(20) Seven Bloody Books
It all comes back to that damned angel. I glare him down, and he smirks back at me like a too-suave young man caught with his hand up a pretty lady's corset at a party. He's the heart of all this. MSTM, the Prince of Ravens, center of the angel cult. It would be lovely it we had even the remotest inkling who he was, let alone how to counter him.
I slide my hand into my pocket. The moment my fingertips make contact with the matches there, a visceral pulse of threat seizes me. I whip around. Colson II is glaring at me. Directly at me, making eye contact like he scarcely did when I interrogated him. Several other students are watching me as well. I've interrupted their Sunday worship services, and whatever Colson II was communing with. My tongue mutters an apology of its own accord as I beat a hasty retreat. Fleeing isn't glorious, but neither is getting lynched by a collective of disgruntled churchgoers. I'll take a demon anyday.
Exie stares at me with wide eyes when I rejoin her. Clarice is eyeing up the gold gilding on the nearest picture frame.
"We need to go," I say in a lowered voice. Exie doesn't question me—just nods. It takes both of us to pull Clarice from her ogling, but standing in her view of the gold seems to do it, at which point she too registers the threat. Going back to Exie's room doesn't feel safe enough. Those doors are thick, but I don't trust a teacher not to knock on ours, then question why Exie has two other girls over. My face heats up at the notion, so I shove the impure thought aside. Then I pause and secretly entertain it again. If we're dealing with a fallen angel here, maybe impure thoughts can dupe him into thinking we're on his side.
Exie pauses in front of her doorway as I make to pass it by. "Where are you going?" she whispers.
"I have a place."
She takes my word for it, likely against her better judgment. When we reach the hall's end, I pretend to admire the stained-glass windows as an excuse to shoulder-check for any students who might be surveilling us. It's almost lunch. People have gravitated towards the dining hall, and if we can get this conversation over with, we can use the bell as cover for our reintegration into the student body. As I'm looking over the stained glass, though, something snags my eye.

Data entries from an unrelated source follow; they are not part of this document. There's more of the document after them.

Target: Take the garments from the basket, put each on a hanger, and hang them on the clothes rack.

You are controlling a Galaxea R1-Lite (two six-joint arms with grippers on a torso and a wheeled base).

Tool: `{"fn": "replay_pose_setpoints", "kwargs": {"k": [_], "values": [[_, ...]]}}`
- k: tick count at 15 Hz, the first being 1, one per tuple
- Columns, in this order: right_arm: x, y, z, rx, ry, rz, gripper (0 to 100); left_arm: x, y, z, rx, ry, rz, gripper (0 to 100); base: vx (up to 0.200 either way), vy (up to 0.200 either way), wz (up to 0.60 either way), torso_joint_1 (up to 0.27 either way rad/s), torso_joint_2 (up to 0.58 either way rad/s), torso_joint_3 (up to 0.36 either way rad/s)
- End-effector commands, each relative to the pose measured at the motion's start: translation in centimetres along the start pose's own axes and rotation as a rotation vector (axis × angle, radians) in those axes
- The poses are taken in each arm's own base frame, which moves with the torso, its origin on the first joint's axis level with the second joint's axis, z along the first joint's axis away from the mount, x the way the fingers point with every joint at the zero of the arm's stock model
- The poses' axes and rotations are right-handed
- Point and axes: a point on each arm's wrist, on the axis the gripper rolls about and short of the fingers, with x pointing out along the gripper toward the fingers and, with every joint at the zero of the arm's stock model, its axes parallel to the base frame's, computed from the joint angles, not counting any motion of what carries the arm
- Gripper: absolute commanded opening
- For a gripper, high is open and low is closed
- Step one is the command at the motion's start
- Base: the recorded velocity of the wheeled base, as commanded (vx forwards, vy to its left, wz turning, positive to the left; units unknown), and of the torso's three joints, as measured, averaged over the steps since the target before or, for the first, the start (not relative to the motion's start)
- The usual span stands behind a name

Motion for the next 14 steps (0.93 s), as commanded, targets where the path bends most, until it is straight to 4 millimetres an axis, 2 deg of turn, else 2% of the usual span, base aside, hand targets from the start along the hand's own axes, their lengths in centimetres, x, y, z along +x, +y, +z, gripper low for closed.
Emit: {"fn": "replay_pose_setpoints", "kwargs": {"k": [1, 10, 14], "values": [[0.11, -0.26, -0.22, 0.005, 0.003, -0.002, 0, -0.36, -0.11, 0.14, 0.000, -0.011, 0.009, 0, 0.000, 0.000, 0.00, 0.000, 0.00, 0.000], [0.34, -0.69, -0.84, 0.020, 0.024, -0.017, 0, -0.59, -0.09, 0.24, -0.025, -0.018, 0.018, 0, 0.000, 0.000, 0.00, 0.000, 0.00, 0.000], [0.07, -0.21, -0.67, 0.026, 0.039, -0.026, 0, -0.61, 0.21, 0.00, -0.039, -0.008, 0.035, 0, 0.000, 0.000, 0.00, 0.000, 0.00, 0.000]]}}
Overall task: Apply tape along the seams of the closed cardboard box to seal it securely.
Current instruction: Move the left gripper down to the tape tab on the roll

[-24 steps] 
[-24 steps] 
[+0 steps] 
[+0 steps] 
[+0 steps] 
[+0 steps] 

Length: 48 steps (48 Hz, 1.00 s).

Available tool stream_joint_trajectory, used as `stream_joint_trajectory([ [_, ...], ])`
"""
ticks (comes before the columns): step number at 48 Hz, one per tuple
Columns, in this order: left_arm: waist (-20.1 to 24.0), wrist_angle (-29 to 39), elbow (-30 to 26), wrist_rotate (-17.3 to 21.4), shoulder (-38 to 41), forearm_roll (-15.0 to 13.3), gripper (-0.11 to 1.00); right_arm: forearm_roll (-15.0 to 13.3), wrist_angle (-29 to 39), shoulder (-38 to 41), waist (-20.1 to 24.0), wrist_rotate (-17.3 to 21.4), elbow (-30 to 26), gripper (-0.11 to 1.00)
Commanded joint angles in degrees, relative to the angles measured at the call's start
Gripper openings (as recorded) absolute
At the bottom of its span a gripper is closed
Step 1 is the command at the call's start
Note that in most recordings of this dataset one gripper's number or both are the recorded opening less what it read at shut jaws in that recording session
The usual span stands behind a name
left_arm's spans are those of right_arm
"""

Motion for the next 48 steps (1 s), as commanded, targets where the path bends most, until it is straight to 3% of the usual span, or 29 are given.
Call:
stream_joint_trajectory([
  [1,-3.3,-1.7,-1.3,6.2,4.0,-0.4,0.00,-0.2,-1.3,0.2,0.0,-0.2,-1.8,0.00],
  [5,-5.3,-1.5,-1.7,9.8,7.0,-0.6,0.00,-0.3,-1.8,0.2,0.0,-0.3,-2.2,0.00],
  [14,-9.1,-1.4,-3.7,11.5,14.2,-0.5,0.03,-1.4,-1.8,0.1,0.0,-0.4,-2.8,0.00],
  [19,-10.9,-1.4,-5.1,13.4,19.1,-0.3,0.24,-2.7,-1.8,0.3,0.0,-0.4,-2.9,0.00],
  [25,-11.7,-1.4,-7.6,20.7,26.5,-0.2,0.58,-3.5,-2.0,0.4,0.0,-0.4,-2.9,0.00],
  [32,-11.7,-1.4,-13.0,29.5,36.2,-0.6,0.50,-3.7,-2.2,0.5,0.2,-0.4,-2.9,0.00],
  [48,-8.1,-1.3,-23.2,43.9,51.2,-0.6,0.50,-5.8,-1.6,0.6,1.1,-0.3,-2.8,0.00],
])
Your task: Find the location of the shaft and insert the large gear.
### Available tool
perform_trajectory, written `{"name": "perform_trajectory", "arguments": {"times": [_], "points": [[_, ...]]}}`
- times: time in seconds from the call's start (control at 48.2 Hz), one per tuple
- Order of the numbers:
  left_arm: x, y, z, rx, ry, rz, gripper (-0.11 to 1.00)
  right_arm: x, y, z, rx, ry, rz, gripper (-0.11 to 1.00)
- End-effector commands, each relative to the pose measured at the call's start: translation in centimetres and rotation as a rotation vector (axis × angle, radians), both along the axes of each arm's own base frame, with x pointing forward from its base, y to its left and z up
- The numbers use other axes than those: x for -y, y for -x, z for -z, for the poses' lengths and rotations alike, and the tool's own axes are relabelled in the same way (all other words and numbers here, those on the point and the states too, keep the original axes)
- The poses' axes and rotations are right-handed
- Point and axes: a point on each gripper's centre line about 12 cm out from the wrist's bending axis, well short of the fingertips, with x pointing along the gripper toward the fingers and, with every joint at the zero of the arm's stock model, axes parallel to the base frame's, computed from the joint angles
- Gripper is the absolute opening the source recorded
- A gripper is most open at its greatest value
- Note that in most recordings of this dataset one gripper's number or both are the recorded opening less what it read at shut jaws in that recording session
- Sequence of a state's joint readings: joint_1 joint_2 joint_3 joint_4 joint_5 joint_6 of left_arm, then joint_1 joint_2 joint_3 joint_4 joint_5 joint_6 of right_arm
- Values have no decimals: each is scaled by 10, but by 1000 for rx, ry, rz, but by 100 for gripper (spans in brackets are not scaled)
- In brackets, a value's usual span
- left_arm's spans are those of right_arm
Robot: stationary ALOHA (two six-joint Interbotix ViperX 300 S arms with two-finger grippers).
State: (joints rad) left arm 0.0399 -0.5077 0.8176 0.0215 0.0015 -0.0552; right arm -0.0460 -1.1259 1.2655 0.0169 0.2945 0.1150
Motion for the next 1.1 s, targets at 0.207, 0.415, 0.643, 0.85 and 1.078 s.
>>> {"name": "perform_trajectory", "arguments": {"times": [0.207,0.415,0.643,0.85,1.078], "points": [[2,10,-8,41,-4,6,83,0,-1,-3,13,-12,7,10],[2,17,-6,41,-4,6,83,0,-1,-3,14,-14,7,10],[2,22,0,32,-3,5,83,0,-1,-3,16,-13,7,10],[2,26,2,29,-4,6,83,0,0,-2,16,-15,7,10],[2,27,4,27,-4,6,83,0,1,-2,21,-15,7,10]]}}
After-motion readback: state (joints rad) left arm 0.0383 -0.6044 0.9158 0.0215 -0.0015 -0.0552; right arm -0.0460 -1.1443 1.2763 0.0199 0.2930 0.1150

There's a book in this window spread, and I've seen it before. The first time I snuck out of my room at night, I saw another on the opposite end of the school, but this isn't just a matter of repeated motifs. This angel is posed differently, and in the daytime with good lighting, I can actually make out the book's design. To nobody's surprise, it bears an angel. The ornamentation is identical to that on the hymnal and Miranda Bible, but there's something different about this book. It's bigger, for one. Much bigger, requiring the stained-glass angel to hold it in both hands. And rather than the beaten-leather brown of both the angel-books we've acquired thus far, this one is red. Blood-red. The very color sends a shiver up my spine.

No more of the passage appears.